### TASK TO CARRY OUT
When you answer, copy every line of the listing below exactly.

### DATASET ENTRIES
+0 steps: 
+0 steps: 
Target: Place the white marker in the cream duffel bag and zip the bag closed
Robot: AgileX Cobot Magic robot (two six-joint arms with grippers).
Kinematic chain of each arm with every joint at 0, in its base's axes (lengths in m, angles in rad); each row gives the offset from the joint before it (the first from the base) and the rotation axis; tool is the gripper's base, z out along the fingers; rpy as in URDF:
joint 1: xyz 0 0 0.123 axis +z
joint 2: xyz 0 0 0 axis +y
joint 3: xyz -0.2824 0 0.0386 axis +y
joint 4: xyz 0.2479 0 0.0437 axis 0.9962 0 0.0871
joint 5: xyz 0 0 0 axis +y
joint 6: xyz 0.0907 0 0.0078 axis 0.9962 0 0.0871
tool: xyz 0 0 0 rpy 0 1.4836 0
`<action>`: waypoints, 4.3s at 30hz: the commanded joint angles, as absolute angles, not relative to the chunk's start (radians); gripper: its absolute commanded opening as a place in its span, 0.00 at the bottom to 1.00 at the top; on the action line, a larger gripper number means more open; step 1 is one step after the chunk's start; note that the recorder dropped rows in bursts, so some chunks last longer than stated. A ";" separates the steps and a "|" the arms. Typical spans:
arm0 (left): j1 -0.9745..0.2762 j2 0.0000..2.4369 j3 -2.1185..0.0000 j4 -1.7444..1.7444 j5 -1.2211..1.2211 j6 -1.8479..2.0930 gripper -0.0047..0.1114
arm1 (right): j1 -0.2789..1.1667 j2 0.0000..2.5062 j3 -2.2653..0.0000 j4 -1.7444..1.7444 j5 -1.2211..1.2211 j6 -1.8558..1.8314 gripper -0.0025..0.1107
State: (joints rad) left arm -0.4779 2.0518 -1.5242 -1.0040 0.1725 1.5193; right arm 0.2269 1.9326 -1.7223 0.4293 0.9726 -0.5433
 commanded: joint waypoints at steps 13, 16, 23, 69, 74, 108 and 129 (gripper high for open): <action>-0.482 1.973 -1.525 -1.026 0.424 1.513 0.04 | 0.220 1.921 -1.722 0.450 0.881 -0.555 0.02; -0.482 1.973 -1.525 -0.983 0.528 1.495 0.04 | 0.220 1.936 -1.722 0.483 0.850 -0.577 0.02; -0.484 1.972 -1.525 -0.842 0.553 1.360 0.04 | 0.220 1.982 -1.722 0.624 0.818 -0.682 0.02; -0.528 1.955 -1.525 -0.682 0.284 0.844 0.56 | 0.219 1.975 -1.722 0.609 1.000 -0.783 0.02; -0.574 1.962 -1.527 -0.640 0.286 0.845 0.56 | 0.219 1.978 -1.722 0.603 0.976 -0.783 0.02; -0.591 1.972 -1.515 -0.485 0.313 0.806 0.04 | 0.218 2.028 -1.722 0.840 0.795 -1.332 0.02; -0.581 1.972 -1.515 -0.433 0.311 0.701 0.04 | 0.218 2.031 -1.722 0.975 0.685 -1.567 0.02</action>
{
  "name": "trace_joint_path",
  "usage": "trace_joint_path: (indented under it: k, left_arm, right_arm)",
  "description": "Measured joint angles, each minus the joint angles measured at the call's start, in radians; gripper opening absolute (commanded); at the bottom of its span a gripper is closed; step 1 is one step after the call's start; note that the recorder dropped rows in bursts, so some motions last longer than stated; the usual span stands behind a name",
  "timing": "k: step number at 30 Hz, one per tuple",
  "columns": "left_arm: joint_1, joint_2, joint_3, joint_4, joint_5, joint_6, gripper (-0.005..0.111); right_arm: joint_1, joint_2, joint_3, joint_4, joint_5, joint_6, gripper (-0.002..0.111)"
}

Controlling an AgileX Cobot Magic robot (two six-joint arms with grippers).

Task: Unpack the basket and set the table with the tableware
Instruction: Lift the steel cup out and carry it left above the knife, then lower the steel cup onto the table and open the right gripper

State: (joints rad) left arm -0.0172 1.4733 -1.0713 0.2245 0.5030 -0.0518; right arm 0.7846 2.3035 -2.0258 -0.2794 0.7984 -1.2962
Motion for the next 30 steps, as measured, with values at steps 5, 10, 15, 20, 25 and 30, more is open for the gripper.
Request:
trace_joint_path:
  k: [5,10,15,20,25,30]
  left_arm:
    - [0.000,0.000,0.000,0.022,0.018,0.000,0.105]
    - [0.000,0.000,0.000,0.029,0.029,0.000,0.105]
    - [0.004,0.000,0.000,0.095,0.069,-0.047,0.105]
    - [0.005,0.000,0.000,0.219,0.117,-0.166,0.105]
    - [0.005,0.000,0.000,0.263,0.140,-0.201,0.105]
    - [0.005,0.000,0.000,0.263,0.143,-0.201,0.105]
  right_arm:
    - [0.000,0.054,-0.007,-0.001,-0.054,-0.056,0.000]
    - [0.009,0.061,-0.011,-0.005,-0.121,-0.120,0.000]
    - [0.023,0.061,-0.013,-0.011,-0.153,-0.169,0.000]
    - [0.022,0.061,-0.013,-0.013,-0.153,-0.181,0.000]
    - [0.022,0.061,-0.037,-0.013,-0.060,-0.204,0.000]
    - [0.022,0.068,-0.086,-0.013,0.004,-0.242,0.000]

### COMPLETED TASK
+0 steps: 
+0 steps: 
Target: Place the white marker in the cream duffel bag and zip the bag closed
Robot: AgileX Cobot Magic robot (two six-joint arms with grippers).
Kinematic chain of each arm with every joint at 0, in its base's axes (lengths in m, angles in rad); each row gives the offset from the joint before it (the first from the base) and the rotation axis; tool is the gripper's base, z out along the fingers; rpy as in URDF:
joint 1: xyz 0 0 0.123 axis +z
joint 2: xyz 0 0 0 axis +y
joint 3: xyz -0.2824 0 0.0386 axis +y
joint 4: xyz 0.2479 0 0.0437 axis 0.9962 0 0.0871
joint 5: xyz 0 0 0 axis +y
joint 6: xyz 0.0907 0 0.0078 axis 0.9962 0 0.0871
tool: xyz 0 0 0 rpy 0 1.4836 0
`<action>`: waypoints, 4.3s at 30hz: the commanded joint angles, as absolute angles, not relative to the chunk's start (radians); gripper: its absolute commanded opening as a place in its span, 0.00 at the bottom to 1.00 at the top; on the action line, a larger gripper number means more open; step 1 is one step after the chunk's start; note that the recorder dropped rows in bursts, so some chunks last longer than stated. A ";" separates the steps and a "|" the arms. Typical spans:
arm0 (left): j1 -0.9745..0.2762 j2 0.0000..2.4369 j3 -2.1185..0.0000 j4 -1.7444..1.7444 j5 -1.2211..1.2211 j6 -1.8479..2.0930 gripper -0.0047..0.1114
arm1 (right): j1 -0.2789..1.1667 j2 0.0000..2.5062 j3 -2.2653..0.0000 j4 -1.7444..1.7444 j5 -1.2211..1.2211 j6 -1.8558..1.8314 gripper -0.0025..0.1107
State: (joints rad) left arm -0.4779 2.0518 -1.5242 -1.0040 0.1725 1.5193; right arm 0.2269 1.9326 -1.7223 0.4293 0.9726 -0.5433
 commanded: joint waypoints at steps 13, 16, 23, 69, 74, 108 and 129 (gripper high for open): <action>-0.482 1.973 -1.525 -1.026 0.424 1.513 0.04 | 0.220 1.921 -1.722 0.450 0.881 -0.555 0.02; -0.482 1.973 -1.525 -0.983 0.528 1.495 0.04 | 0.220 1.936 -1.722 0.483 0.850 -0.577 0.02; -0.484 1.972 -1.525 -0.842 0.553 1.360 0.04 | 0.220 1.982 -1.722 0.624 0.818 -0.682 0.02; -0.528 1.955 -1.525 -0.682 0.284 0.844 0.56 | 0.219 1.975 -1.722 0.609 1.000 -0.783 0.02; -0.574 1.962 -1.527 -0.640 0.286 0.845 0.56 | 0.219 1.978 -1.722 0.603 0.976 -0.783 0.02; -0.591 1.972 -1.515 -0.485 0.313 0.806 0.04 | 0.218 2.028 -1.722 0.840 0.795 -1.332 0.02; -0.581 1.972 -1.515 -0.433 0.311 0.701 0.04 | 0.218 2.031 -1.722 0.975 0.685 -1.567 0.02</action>
{
  "name": "trace_joint_path",
  "usage": "trace_joint_path: (indented under it: k, left_arm, right_arm)",
  "description": "Measured joint angles, each minus the joint angles measured at the call's start, in radians; gripper opening absolute (commanded); at the bottom of its span a gripper is closed; step 1 is one step after the call's start; note that the recorder dropped rows in bursts, so some motions last longer than stated; the usual span stands behind a name",
  "timing": "k: step number at 30 Hz, one per tuple",
  "columns": "left_arm: joint_1, joint_2, joint_3, joint_4, joint_5, joint_6, gripper (-0.005..0.111); right_arm: joint_1, joint_2, joint_3, joint_4, joint_5, joint_6, gripper (-0.002..0.111)"
}

Controlling an AgileX Cobot Magic robot (two six-joint arms with grippers).

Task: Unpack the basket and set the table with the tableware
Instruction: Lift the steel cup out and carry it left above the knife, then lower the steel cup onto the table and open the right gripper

State: (joints rad) left arm -0.0172 1.4733 -1.0713 0.2245 0.5030 -0.0518; right arm 0.7846 2.3035 -2.0258 -0.2794 0.7984 -1.2962
Motion for the next 30 steps, as measured, with values at steps 5, 10, 15, 20, 25 and 30, more is open for the gripper.
Request:
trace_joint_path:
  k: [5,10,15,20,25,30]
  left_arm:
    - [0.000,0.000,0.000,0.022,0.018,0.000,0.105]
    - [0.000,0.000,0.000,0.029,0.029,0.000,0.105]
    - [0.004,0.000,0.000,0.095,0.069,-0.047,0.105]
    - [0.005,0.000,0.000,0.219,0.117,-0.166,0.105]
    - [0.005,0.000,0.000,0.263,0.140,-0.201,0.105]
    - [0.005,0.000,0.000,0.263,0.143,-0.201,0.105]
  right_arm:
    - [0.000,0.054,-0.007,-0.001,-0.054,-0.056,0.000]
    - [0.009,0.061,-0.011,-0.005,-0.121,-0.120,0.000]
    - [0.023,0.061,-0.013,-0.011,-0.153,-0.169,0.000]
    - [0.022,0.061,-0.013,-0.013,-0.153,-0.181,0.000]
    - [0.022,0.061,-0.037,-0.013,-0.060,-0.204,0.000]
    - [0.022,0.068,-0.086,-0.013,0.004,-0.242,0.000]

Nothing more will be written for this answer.